Love to you all and Happy Holidays!
Tina


----------



## Bee_Abney (Dec 18, 2021)

Tinaguo said:


> Hello Everyone! I hope you're having a great weekend. I read through every post in this thread and appreciate all the insight and information here. At first, I felt reluctant to give my first-hand account of my own experience in our industry for the past 18 years, due to the unfortunate responses in the Perspective Forum by certain women who were upset that I did not immediately jump to join the bandwagon - both in the forum and through private messages, telling me I need to "be an ally" without question. I'm sorry, I don't care if you're a woman, man, bigender, or a horse- I will not be told by anyone to do anything without rational discourse and consideration.
> 
> I feel like the moment we attempt to silence or become angry at other people who don't feel the way we do, or have not had the same experiences- is the moment we lose all rationality and become oppressors of freedom. I was accused of "siding with the rapists" and being called "toxic ass garbage" on Twitter chains by enraged women because of my account of mostly positive experience- and again, just my own personal experience which is the only reality I have - after working with thousands of people in our industry over the years. Of course, I and every other rational human would never side with abusers, but I refuse to "back a movement" until there are at the very minimum- specifics presented, if not some type of tangible proof. I also think it's detrimental and hypocritical behavior to not conduct ourselves with decorum and respect - especially if we're working so hard for our "seat at the table." I don't mean for this to be an admonishment of certain women, but I beg you to look internally and ask yourself if the way you're approaching the situation is conducive or hurtful to your cause. Threatening others if they don't agree with you isn't a tactic of negotiation I would recommend.
> 
> ...


I'm sorry for the way some people have responded to your expressions of your experiences and opinions.

Thank you for sharing. 

I hope you have a lovely Christmas!


----------



## Tinaguo (Dec 18, 2021)

Bee_Abney said:


> I'm sorry for the way some people have responded to your expressions of your experiences and opinions.
> 
> Thank you for sharing.
> 
> I hope you have a lovely Christmas!


Thanks Bee! I went in and removed those first two paragraphs since I don't want to give it any attention, but I appreciate it. Happy Holidays!


----------



## Soundbed (Dec 18, 2021)

Tinaguo said:


> Hello Everyone! I hope you're having a great weekend. I read through every post in this thread and appreciate all the insight and information here.
> 
> I started doing small recording sessions at age 18 when I first arrived in Los Angeles, and although I felt like older session players initially lacked respect for me- I don't attribute that to my gender, but rather the same "vetting" period and curiosity for any new young player coming into the scene. I played in the orchestras for a couple years, but my focus was always on solo work and I focused on building that side of my career by obsessively focusing on my brand as a solo musician.
> 
> ...


Thank you for voicing your experience.


----------



## josephwmorgan (Dec 18, 2021)

Tinaguo said:


> Hello Everyone! I hope you're having a great weekend. I read through every post in this thread and appreciate all the insight and information here.
> 
> I started doing small recording sessions at age 18 when I first arrived in Los Angeles, and although I felt like older session players initially lacked respect for me- I don't attribute that to my gender, but rather the same "vetting" period and curiosity for any new young player coming into the scene. I played in the orchestras for a couple years, but my focus was always on solo work and I focused on building that side of my career by obsessively focusing on my brand as a solo musician.
> 
> ...


Tina, thank you so much for overcoming your initial reluctance and taking the time to share your experience with us here. Your original post mentioned the importance of decorum and respect that I hope this particular thread will always maintain.
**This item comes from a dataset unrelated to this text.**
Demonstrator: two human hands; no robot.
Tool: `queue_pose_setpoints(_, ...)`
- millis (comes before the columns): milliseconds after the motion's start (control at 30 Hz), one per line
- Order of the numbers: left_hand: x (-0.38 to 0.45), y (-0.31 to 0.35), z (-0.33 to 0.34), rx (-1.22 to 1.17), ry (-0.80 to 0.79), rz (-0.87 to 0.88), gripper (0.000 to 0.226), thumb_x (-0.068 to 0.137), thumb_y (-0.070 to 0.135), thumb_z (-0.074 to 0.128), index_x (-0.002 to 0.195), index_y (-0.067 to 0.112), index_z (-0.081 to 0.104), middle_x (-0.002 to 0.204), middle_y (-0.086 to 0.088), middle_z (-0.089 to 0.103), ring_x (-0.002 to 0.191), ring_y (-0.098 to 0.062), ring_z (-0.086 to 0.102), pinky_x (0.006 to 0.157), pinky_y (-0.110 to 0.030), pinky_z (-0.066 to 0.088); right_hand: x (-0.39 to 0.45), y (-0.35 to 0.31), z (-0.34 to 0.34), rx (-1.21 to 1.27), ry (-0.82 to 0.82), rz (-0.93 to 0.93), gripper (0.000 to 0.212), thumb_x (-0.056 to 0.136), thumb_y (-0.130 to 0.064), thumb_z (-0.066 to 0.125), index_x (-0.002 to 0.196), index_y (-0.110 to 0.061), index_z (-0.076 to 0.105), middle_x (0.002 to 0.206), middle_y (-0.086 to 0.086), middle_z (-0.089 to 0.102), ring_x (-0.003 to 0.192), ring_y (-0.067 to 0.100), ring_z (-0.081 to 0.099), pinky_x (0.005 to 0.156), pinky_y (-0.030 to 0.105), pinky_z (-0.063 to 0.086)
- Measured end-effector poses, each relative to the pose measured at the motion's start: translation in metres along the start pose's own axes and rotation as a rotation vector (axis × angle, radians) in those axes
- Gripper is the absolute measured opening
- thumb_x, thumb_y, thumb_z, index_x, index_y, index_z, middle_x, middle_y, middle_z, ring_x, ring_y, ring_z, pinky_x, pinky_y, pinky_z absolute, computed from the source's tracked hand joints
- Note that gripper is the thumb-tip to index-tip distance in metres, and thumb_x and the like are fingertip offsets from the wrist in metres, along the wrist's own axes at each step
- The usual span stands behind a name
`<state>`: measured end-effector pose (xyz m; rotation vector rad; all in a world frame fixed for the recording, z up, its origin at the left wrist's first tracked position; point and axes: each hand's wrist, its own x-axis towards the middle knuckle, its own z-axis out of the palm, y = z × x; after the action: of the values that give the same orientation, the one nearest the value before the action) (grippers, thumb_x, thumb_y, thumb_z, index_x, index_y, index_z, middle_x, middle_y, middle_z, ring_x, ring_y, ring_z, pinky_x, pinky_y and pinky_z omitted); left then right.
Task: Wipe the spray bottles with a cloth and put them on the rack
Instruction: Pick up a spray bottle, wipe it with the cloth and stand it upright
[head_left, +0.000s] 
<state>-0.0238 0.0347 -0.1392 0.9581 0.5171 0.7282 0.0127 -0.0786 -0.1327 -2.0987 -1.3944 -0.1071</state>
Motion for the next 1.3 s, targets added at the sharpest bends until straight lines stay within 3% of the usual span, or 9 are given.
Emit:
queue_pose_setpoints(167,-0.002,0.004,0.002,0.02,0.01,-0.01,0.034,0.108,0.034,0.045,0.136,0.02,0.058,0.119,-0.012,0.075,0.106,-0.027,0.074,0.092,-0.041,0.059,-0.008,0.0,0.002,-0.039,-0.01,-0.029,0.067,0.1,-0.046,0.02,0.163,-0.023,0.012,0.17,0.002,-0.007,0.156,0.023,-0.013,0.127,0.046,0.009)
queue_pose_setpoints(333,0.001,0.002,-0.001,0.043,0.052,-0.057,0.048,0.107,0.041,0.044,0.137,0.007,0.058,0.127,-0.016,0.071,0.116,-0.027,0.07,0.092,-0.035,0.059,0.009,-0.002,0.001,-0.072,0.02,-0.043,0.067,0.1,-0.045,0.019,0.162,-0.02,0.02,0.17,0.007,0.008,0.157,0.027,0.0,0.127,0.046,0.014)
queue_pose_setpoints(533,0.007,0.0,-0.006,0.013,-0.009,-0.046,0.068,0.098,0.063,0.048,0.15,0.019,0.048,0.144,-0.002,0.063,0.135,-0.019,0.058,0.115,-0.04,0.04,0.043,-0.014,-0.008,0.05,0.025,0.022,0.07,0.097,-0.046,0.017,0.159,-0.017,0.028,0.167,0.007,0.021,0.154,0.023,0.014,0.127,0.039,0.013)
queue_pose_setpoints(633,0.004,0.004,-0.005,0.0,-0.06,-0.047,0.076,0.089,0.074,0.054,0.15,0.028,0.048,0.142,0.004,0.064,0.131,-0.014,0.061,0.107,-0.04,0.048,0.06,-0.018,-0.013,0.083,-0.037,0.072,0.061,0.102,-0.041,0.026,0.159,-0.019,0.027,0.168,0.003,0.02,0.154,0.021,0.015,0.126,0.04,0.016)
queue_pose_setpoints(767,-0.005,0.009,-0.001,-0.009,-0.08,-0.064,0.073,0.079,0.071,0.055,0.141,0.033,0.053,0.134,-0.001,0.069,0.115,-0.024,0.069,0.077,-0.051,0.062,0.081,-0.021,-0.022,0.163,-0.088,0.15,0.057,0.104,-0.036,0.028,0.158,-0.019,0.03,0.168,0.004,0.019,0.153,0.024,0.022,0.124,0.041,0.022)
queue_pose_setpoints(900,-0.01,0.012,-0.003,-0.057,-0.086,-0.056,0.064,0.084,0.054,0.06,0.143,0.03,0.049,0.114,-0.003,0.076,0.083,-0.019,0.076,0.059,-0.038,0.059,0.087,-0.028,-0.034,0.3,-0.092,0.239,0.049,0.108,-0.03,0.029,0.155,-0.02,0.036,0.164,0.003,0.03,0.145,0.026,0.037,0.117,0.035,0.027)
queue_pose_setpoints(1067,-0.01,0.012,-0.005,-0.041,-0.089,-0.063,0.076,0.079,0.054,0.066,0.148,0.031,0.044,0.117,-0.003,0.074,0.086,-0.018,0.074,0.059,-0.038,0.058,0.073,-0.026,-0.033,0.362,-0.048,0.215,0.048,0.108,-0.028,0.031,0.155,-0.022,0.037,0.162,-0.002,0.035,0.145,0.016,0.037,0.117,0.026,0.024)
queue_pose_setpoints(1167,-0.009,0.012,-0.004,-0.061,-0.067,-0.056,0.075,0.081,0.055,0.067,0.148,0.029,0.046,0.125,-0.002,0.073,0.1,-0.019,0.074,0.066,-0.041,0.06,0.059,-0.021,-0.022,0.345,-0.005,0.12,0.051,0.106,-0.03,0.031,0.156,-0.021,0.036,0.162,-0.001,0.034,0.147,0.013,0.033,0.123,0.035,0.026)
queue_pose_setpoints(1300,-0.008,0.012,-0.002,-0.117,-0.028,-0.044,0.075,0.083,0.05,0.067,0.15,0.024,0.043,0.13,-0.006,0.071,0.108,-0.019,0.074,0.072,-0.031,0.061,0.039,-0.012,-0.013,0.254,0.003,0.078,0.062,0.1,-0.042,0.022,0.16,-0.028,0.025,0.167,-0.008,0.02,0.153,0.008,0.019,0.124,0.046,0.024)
Your career has been so fun for all of us to watch grow over the years. I remember hearing your playing on a Thomas Bergersen track almost 10 years ago now and to see where you've come since then is so incredibly awesome! I'm sorry for any of the attacks that have been leveled against you in the past, and I'm even happier to hear that you haven't had many experiences like those mentioned in the article (besides the one you mentioned of course). I just wish stories like yours were in the majority instead of what sounds and seems like the minority! Though there ARE other success stories for women in our industry, it isn't a secret to say they are few and far between.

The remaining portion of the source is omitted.